* [Exercise prompt]: Below is a listing. Quote from it, exactly, the lines from the one containing "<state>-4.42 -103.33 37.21" down to the one containing "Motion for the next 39", both ends included, and nothing else.

* [Provided data]:
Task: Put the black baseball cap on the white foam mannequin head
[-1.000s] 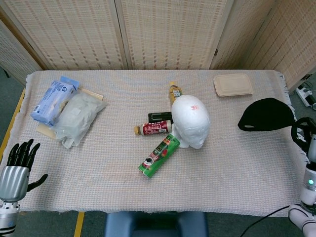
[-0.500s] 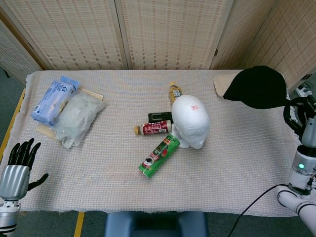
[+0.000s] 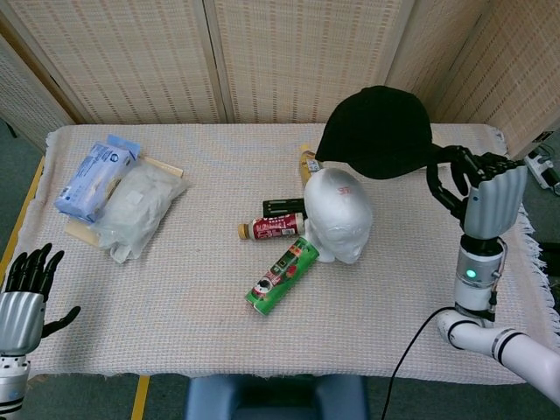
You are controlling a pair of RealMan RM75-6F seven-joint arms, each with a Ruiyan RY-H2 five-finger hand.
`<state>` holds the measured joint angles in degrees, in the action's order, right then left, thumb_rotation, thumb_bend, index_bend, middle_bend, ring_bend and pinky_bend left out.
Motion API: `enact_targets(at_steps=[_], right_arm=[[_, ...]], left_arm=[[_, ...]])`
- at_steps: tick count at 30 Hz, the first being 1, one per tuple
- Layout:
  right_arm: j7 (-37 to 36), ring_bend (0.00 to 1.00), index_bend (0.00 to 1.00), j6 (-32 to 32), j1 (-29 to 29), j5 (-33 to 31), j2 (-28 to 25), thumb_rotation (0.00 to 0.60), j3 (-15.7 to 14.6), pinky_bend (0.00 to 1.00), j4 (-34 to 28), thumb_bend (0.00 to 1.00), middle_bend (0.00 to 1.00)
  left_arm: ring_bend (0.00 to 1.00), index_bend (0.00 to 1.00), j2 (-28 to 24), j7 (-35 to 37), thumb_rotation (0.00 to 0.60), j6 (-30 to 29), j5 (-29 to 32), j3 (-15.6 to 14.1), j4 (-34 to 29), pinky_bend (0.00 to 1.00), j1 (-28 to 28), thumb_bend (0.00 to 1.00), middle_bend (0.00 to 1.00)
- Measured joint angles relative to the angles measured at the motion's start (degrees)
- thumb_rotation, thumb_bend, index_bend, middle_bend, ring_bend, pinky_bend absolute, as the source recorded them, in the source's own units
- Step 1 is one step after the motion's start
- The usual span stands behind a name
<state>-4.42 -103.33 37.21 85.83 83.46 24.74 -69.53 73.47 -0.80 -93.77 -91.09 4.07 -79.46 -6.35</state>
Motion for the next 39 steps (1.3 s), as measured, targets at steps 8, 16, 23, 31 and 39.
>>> enact_targets(at_steps=[8, 16, 23, 31, 39], right_arm=[[2.03, 1.00, 0.76, -0.14, 0.36, 3.74, 2.34, 0.600, -2.84, 1.00, -1.02, 0.37, 1.00], [0.66, 1.00, 0.76, -2.27, -2.96, 6.67, 3.88, 0.600, -7.35, 1.00, 1.96, 0.37, 1.00], [-1.84, 1.00, 0.76, -4.27, -5.84, 9.61, 6.27, 0.600, -11.45, 1.00, 7.45, 0.37, 1.00], [-2.74, 1.00, 0.76, -6.70, -7.69, 13.61, 7.98, 0.600, -14.66, 1.00, 9.25, 0.37, 1.00], [-3.90, 1.00, 0.76, -7.71, -10.14, 14.68, 10.08, 0.600, -17.03, 1.00, 13.22, 0.36, 1.00]], left_arm=[[0.00, 0.00, -0.44, 0.16, 0.600, -0.18, -0.04, 0.01, -0.37, 0.04, 0.15, 0.17, 0.00], [0.00, 0.00, -0.35, 0.00, 0.600, -0.06, -0.28, -0.14, -0.49, 0.04, 0.11, 0.17, 0.00], [0.00, 0.00, -0.25, 0.12, 0.600, 0.44, -0.41, -0.32, -0.55, 0.04, -0.08, 0.17, 0.00], [0.00, 0.00, -0.45, 0.57, 0.600, 0.11, -0.44, -0.11, -0.81, 0.04, -0.07, 0.17, 0.00], [0.00, 0.00, -0.65, 0.85, 0.600, 0.24, -0.43, -0.15, -1.05, 0.04, -0.09, 0.17, 0.00]])
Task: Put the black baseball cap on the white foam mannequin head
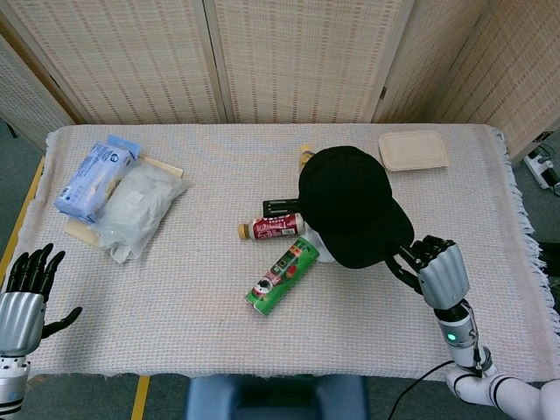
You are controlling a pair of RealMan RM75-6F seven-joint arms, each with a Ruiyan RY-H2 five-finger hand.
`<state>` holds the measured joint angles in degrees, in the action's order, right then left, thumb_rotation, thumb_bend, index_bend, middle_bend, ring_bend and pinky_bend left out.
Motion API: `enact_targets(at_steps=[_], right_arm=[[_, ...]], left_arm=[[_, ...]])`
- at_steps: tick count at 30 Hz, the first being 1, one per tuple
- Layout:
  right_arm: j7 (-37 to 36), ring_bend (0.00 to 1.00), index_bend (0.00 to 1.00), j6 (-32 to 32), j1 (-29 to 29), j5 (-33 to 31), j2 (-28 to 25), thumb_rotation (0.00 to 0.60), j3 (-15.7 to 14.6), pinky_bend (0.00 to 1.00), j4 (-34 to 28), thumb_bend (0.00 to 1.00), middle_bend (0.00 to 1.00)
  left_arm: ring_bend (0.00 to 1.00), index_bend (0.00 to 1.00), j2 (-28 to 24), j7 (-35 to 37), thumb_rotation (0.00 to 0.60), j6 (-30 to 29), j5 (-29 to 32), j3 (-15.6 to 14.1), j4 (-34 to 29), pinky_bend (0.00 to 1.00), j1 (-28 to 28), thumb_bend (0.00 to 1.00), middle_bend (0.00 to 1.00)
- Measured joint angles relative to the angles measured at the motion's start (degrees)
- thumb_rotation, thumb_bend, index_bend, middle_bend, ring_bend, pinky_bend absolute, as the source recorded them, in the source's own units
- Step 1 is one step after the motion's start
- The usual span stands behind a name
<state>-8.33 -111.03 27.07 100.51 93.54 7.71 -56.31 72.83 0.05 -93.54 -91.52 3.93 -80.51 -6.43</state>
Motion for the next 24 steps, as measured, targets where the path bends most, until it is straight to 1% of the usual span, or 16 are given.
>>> enact_targets(at_steps=[11, 17, 19, 20, 23, 24], right_arm=[[-6.65, 1.00, 0.76, 2.25, -2.31, -2.24, 5.84, 0.600, -1.54, 1.00, 10.35, 0.36, 1.00], [-9.05, 1.00, 0.76, 2.54, -2.69, -2.48, 8.43, 0.600, -2.00, 1.00, 13.87, 0.36, 1.00], [-9.23, 1.00, 0.73, 2.13, -2.75, -2.43, 8.66, 0.600, -2.00, 1.00, 14.28, 0.34, 1.00], [-9.17, 1.00, 0.70, 1.90, -2.81, -2.40, 8.68, 0.600, -1.97, 1.00, 14.47, 0.33, 1.00], [-8.58, 1.00, 0.43, 1.64, -3.06, -2.39, 8.31, 0.600, -1.98, 1.00, 14.80, 0.24, 0.98], [-8.47, 1.00, 0.29, 1.62, -3.16, -2.38, 8.07, 0.600, -2.02, 1.00, 14.81, 0.20, 0.95]], left_arm=[[0.00, 0.00, 0.09, -0.10, 0.600, 0.39, 0.20, 0.00, 0.03, 0.04, -0.11, 0.17, 0.00], [0.00, 0.00, -0.06, 0.13, 0.600, 0.36, 0.25, 0.06, -0.15, 0.04, -0.11, 0.17, 0.00], [0.00, 0.00, -0.10, 0.20, 0.600, 0.37, 0.31, 0.11, -0.19, 0.04, -0.11, 0.17, 0.00], [0.00, 0.00, -0.12, 0.24, 0.600, 0.40, 0.31, 0.11, -0.20, 0.04, -0.13, 0.17, 0.00], [0.00, 0.00, -0.16, 0.32, 0.600, 0.49, 0.29, 0.04, -0.20, 0.04, -0.14, 0.17, 0.00], [0.00, 0.00, -0.16, 0.33, 0.600, 0.49, 0.27, 0.03, -0.20, 0.04, -0.15, 0.17, 0.00]])
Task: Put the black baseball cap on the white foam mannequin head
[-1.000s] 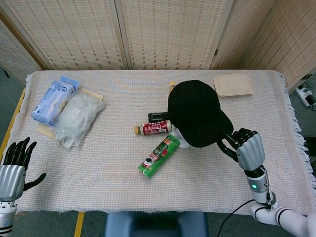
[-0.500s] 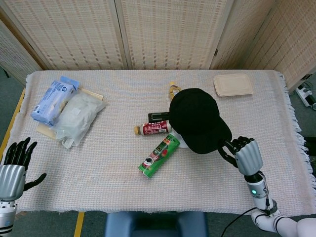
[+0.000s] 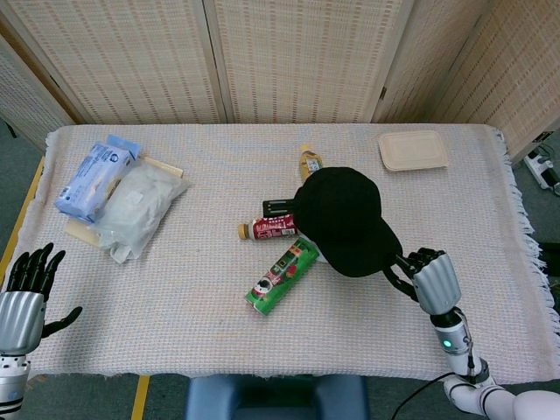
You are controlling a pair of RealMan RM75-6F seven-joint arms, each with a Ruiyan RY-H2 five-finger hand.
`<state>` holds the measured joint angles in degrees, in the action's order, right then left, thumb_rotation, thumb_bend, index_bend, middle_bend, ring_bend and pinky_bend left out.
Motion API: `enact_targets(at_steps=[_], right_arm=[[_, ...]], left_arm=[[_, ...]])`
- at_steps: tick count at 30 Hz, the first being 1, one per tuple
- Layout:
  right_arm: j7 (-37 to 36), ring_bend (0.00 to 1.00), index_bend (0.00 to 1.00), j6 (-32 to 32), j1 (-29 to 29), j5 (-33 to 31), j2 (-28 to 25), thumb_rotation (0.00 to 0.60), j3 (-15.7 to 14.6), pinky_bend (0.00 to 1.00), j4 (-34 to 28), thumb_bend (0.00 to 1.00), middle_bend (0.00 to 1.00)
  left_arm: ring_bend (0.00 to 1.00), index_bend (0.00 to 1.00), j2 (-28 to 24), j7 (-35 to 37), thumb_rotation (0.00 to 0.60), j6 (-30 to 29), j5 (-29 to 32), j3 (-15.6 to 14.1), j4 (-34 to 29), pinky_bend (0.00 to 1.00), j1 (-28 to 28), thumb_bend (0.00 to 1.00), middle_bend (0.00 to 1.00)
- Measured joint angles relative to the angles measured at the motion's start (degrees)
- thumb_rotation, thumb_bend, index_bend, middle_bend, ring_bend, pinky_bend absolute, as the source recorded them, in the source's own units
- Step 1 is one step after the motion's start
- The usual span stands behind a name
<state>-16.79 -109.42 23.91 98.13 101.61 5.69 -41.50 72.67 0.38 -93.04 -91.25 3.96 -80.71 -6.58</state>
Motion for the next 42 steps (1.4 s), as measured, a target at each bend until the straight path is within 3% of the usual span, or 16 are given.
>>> enact_targets(at_steps=[2, 5, 10, 17, 20, 25, 29, 32, 36, 42], right_arm=[[0.72, 1.00, 0.09, 0.03, -0.33, 0.04, -0.73, 0.600, -0.20, 1.00, -0.19, 0.14, 0.87], [1.82, 0.97, 0.01, -0.03, -0.86, 0.21, -1.87, 0.600, -0.57, 1.00, -0.98, 0.09, 0.81], [3.48, 0.84, 0.00, 0.21, -2.17, 0.40, -4.24, 0.600, -1.57, 1.00, -3.39, 0.02, 0.64], [13.42, 0.65, 0.00, -0.20, -6.44, 2.16, -10.75, 0.600, -4.81, 0.95, -15.15, 0.00, 0.43], [18.45, 0.51, 0.00, -0.50, -8.68, 2.60, -13.93, 0.600, -6.01, 0.80, -21.75, 0.00, 0.30], [25.50, 0.21, 0.00, 1.52, -12.08, 0.27, -20.77, 0.600, -7.47, 0.44, -34.73, 0.00, 0.10], [29.80, 0.12, 0.00, 4.52, -14.86, -5.52, -27.53, 0.600, -7.54, 0.34, -47.29, 0.01, 0.07], [31.32, 0.09, 0.00, 6.70, -17.01, -11.18, -31.18, 0.600, -7.04, 0.28, -52.71, 0.01, 0.06], [32.30, 0.06, 0.00, 10.24, -19.36, -15.75, -33.65, 0.600, -6.61, 0.25, -54.96, 0.01, 0.04], [31.84, 0.06, 0.00, 10.68, -20.66, -13.79, -34.80, 0.600, -6.48, 0.24, -55.53, 0.02, 0.04]], left_arm=[[0.00, 0.00, -0.01, -0.01, 0.600, 0.04, -0.02, -0.02, -0.08, 0.04, -0.02, 0.17, 0.00], [0.00, 0.00, -0.02, -0.01, 0.600, 0.09, -0.04, -0.05, -0.14, 0.04, -0.03, 0.17, 0.00], [0.00, 0.00, 0.06, -0.15, 0.600, 0.31, -0.05, -0.12, -0.17, 0.04, -0.12, 0.17, 0.00], [0.00, 0.00, -0.21, 0.21, 0.600, 0.37, -0.16, -0.25, -0.69, 0.04, -0.09, 0.17, 0.00], [0.00, 0.00, -0.36, 0.30, 0.600, 0.32, -0.26, -0.37, -0.89, 0.04, -0.02, 0.17, 0.00], [0.00, 0.00, -0.71, 0.73, 0.600, 0.74, 0.01, -0.38, -1.26, 0.04, -0.05, 0.17, 0.00], [0.00, 0.00, -1.32, 1.08, 0.600, 1.60, 0.26, -0.64, -2.09, 0.04, -0.13, 0.17, 0.00], [0.00, 0.00, -1.89, 1.18, 0.600, 1.85, 0.26, -0.87, -2.82, 0.04, -0.09, 0.17, 0.00], [0.00, 0.01, -2.53, 1.21, 0.600, 2.20, 0.63, -0.97, -3.59, 0.04, 0.06, 0.17, 0.00], [0.00, 0.01, -3.59, 1.46, 0.600, 3.50, 0.42, -1.70, -4.82, 0.04, -0.06, 0.17, 0.00]])
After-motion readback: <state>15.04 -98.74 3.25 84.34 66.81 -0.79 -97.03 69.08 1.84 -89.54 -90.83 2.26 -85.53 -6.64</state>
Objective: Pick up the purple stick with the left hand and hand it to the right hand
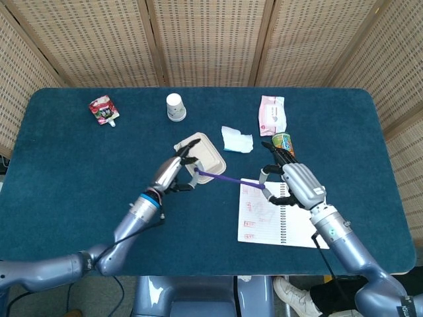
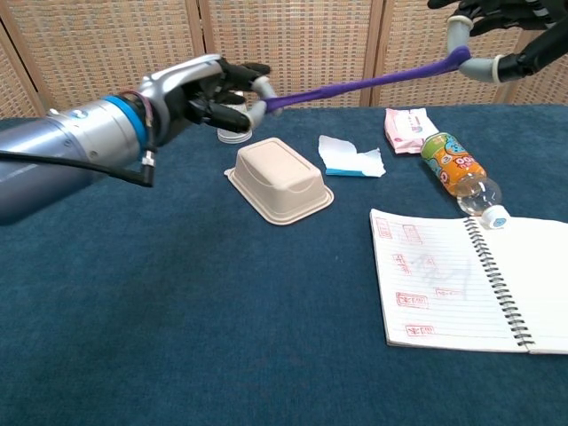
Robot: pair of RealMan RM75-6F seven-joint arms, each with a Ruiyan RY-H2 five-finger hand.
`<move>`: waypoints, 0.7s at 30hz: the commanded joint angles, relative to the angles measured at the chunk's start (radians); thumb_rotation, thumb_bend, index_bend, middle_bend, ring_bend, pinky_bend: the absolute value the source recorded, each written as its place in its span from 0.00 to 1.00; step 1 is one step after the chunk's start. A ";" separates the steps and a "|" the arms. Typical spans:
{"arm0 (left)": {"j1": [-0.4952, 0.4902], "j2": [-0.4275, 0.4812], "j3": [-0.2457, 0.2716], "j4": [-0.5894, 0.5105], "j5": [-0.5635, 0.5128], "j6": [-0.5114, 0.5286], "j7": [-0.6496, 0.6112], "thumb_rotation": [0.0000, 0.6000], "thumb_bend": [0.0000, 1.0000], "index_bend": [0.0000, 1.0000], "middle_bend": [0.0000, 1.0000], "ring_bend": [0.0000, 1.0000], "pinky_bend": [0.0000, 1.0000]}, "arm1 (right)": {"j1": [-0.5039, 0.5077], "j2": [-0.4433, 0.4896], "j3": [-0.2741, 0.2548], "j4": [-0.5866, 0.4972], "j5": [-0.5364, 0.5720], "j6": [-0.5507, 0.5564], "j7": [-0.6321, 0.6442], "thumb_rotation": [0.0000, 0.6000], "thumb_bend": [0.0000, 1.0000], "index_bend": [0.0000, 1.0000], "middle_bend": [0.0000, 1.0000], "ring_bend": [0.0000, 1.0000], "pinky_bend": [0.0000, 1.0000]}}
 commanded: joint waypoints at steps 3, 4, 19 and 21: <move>0.081 0.162 0.006 0.029 0.026 0.022 -0.055 1.00 0.62 0.77 0.00 0.00 0.00 | -0.029 0.021 -0.009 0.055 -0.012 0.009 0.033 1.00 0.76 0.76 0.00 0.00 0.00; 0.092 0.181 0.007 0.040 0.026 0.023 -0.069 1.00 0.62 0.77 0.00 0.00 0.00 | -0.032 0.022 -0.013 0.066 -0.012 0.010 0.034 1.00 0.76 0.76 0.00 0.00 0.00; 0.238 0.432 0.145 0.314 0.235 0.073 -0.306 1.00 0.62 0.78 0.00 0.00 0.00 | -0.071 -0.056 -0.069 0.193 -0.047 0.019 0.038 1.00 0.76 0.76 0.00 0.00 0.00; 0.245 0.438 0.161 0.340 0.256 0.091 -0.283 1.00 0.62 0.78 0.00 0.00 0.00 | -0.066 -0.067 -0.072 0.189 -0.048 0.014 0.019 1.00 0.76 0.76 0.00 0.00 0.00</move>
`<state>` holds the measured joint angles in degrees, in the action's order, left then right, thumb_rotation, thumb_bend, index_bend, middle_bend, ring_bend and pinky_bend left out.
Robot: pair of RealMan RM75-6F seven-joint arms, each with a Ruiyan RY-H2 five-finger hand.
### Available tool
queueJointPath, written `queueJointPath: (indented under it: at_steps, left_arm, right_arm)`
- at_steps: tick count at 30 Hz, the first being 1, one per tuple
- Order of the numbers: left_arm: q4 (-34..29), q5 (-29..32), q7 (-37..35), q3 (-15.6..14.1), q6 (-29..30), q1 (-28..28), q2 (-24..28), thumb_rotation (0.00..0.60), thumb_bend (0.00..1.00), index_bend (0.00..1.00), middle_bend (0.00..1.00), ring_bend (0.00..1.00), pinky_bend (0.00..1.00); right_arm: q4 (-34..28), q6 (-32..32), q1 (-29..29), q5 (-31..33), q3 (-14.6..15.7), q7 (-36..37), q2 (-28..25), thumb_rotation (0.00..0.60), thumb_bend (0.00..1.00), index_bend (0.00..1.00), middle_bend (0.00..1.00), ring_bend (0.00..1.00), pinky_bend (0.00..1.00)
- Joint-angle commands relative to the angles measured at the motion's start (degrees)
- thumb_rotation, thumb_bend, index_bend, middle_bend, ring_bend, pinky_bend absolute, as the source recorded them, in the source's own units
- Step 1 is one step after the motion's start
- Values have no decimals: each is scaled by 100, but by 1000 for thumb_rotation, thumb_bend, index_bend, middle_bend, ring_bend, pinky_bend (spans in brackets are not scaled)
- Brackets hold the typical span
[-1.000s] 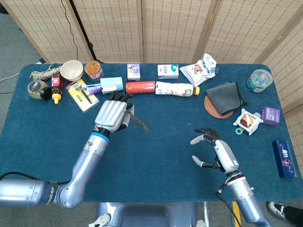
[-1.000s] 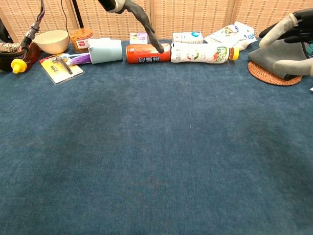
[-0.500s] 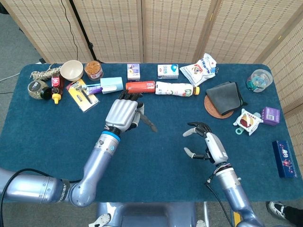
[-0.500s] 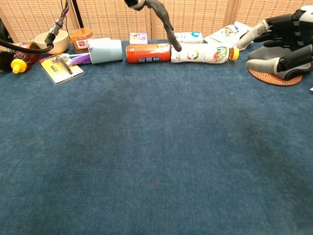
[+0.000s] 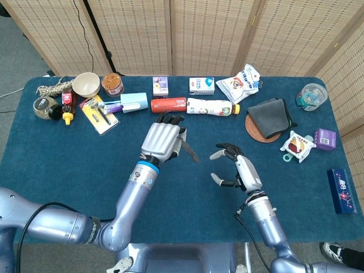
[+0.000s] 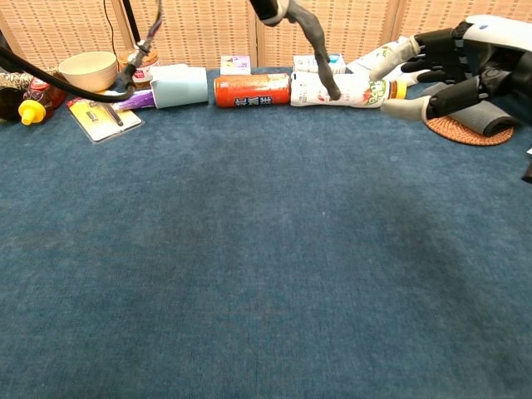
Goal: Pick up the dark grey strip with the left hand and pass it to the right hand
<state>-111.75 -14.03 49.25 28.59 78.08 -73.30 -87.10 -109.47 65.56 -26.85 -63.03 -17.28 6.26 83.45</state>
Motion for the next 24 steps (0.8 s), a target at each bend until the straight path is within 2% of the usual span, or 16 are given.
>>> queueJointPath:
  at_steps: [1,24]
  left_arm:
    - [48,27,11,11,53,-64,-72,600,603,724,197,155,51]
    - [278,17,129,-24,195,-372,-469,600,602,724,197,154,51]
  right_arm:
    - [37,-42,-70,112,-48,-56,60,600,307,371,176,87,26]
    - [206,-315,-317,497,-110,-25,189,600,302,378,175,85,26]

* [Solution below]:
<state>-4.42 -103.33 37.21 85.83 83.46 24.74 -69.53 73.47 -0.80 -93.77 -91.09 4.07 -79.46 -6.35</state>
Motion for the next 39 steps (1.3 s), as measured, targets at steps 8, 16, 23, 31 and 39.

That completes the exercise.